Смена политического курса, означавшая, по сути, новый государственный переворот произошла в 1927 году, на XV съезде большевистской партии. Во-первых, была официально провозглашена стратегия построения социализма в СССР. Сталин призвал партию “не гнить на корню в ожидании мировой революции”. (Сталин И.В. Соч. Т.6. С.368.).

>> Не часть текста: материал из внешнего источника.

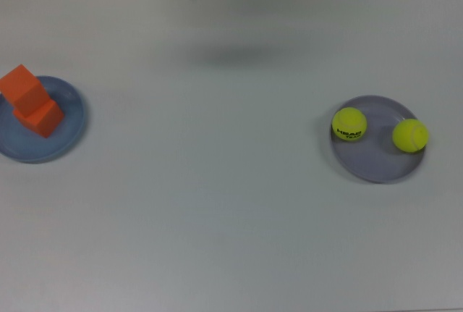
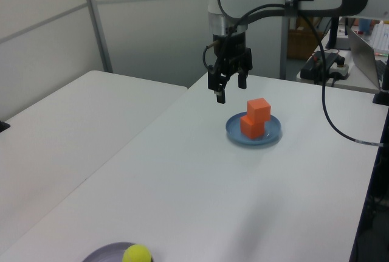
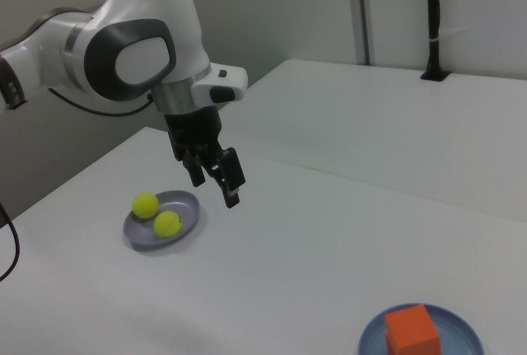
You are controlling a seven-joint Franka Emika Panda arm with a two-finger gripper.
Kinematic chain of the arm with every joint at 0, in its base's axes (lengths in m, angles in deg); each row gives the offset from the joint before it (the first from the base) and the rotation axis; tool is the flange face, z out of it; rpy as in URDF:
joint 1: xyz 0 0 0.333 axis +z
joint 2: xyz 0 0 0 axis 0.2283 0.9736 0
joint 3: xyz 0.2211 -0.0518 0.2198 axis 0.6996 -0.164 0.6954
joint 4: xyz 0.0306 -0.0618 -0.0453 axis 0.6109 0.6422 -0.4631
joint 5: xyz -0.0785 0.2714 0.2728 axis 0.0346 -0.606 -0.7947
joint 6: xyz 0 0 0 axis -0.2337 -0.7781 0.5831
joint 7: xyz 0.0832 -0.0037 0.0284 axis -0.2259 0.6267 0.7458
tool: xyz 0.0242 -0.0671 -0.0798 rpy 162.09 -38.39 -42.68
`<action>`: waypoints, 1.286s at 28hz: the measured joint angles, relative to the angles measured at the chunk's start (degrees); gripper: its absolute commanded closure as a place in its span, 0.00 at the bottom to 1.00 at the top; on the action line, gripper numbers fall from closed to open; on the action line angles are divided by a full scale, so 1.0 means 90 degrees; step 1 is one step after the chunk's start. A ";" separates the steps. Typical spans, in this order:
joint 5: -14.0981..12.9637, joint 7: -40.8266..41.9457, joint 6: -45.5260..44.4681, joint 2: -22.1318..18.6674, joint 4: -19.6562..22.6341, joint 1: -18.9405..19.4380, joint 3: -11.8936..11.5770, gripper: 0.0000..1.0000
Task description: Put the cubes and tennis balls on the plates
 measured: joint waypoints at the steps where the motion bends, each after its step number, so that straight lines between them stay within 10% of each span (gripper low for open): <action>1: 0.0000 0.0030 0.0000 0.0000 0.0000 -0.0003 -0.0003 0.00; 11: -0.0088 0.0177 0.0000 0.0000 -0.0001 -0.0204 0.0052 0.00; 20: -0.0222 0.0298 0.0000 0.0001 -0.0006 -0.1536 0.1366 0.00; 36: -0.0222 0.0298 0.0000 0.0001 -0.0015 -0.1572 0.1445 0.00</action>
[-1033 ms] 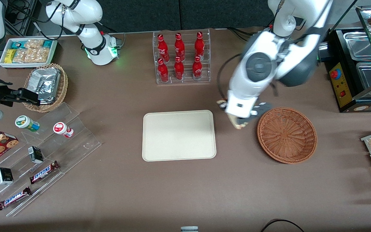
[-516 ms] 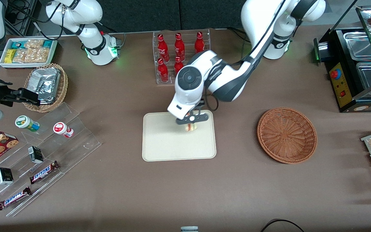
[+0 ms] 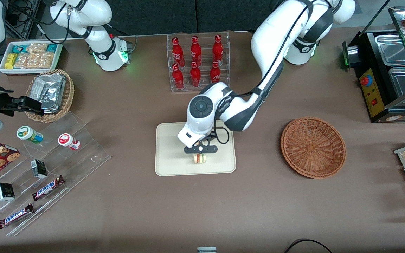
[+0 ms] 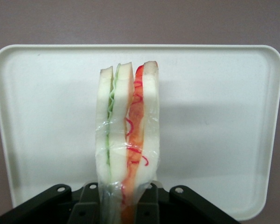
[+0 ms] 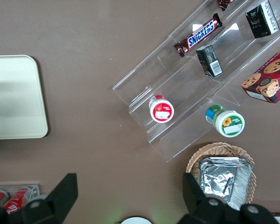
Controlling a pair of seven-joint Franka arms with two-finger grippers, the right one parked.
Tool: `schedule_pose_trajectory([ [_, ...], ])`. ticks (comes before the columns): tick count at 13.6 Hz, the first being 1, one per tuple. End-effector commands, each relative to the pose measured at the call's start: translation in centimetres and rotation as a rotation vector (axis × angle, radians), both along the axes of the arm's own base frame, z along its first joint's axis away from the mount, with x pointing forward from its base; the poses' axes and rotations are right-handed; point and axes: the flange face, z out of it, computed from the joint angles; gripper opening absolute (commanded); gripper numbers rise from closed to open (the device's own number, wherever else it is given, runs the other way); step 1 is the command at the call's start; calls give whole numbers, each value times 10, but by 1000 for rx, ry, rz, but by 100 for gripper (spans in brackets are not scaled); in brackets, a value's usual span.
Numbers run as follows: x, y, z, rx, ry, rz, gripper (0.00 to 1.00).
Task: Place sandwich from basket to tray
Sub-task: 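Lower the sandwich onto the tray center and open the left gripper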
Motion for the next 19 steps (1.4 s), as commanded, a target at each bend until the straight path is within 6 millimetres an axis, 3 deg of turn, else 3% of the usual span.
schedule_pose_trajectory([
  [1,4,-9,-17,-2,-28,-11,4],
  [4,-10,-16,-40,28,-7,-33,6],
  [6,-16,-18,-49,44,1,-40,15],
  [7,-15,-17,-48,43,2,-31,31],
  [8,-14,-16,-42,41,0,-27,80],
  [9,-13,-16,-33,42,-3,-23,99],
  [12,-7,-5,15,54,8,-8,100],
  [14,8,25,71,72,16,22,99],
  [15,19,49,104,80,16,48,99],
  [17,16,79,139,121,18,64,98],
  [19,33,155,167,121,22,49,96],
])
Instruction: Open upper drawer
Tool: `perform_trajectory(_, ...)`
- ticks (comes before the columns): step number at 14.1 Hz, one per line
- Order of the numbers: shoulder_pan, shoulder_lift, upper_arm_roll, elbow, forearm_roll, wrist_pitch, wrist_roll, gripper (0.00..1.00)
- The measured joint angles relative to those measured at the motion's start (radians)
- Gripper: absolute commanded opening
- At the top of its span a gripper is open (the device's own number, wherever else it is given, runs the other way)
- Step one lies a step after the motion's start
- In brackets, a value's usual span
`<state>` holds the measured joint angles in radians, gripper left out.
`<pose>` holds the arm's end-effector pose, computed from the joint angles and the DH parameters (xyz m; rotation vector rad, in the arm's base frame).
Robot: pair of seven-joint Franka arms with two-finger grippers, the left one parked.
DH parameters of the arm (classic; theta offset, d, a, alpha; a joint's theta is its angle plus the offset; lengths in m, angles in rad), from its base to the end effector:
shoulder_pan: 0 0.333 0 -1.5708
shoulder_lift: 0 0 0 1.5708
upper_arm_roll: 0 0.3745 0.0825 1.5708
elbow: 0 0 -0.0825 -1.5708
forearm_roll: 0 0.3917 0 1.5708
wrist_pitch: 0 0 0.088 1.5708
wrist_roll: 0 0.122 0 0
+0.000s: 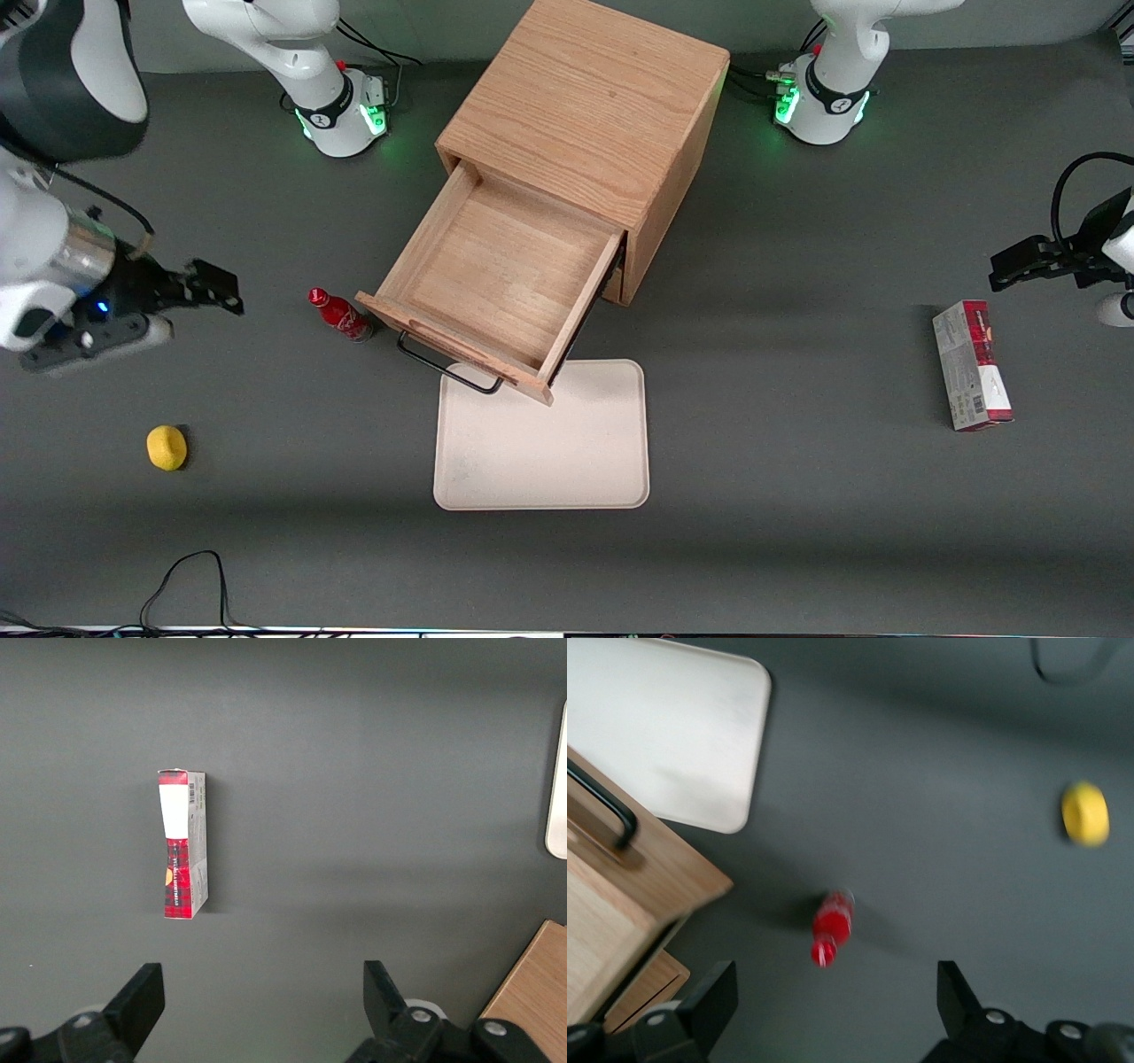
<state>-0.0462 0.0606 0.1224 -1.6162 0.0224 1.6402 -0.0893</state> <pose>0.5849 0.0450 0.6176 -3.1008 -0.2540 0.0559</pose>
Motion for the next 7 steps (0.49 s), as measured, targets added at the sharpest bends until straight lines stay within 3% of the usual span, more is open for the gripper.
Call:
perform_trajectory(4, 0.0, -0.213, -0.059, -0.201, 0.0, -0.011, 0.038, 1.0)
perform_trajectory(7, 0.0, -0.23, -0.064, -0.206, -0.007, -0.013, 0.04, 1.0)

После этого “мировая революция” фактически превратилась в дежурную фразу.
Во-вторых, из партии было исключено более 120 человек — сторонников мировой революции, представлявших цвет так называемой “ленинской гвардии”. Исключенные энергично апеллировали к “ленинскому учению”, доказывая, что Ленин отвергал “построение социализма в одной стране”. Но имя Ленина не стало для них магической панацеей — за спиной Сталина стояла массовая партия, которой программа построения экономически сильного государства была ближе, чем утопия мировой революции, на практике означавшей нескончаемые международные авантюры.
Троцкий после исключения из партии не мог успокоиться до самой своей гибели, доказывая, что “сталинская теория социализма в одной стране — упадочная теория, которая в корне противоречит основам марксизма”. Троцкий взывал к партии: “Мы можем победить только как составная часть мировой революции”, упрашивал партию “дотянуть до международной революции”, которая “возьмет нас на большой исторический буксир”. (Троцкий Л.Д. Сталинская школа фальсификаций. М., 1990. С.161-163.) Вот в этом-то и заключалось сущностное отличие Троцкого от Сталина: один и помыслить не мог, что Россия может обойтись без всяких “буксиров”, другой ориентировался на то, что страна способна развиваться за счет собственных сил и ресурсов. Сталин переиграл Троцкого не столько в силу личной изворотливости, сколько опираясь на объективные потребности развития страны.
Но можно ли победу Сталина над “ленинской гвардией” считать полной и безоговорочной? Нет, нельзя. Он не мог полностью избавиться от “ленинского наследия”, позволявшего его власти опираться на “легитимную” преемственность. В партии сохранялся культ Ленина, а значит — постоянно “воспроизводились” его идеи, постоянно возникали его новые поклонники, горевшие желанием проявить свою активность. Они противодействовали тем, кто задачи государственного строительства ставил выше идеологических миражей. Скрытое, а порой и открытое противоборство между “комиссарами-жрецами” и “инженерами-практиками” длилось, не прекращаясь, вплоть до уничтожения СССР, в значительной степени определив “драматургию” советского периода отечественной истории. Противоречие, заложенное внутри компартии, не могло существовать вечно. Рано или поздно оно должно было взорвать и ее, и олицетворяемый ею политический строй.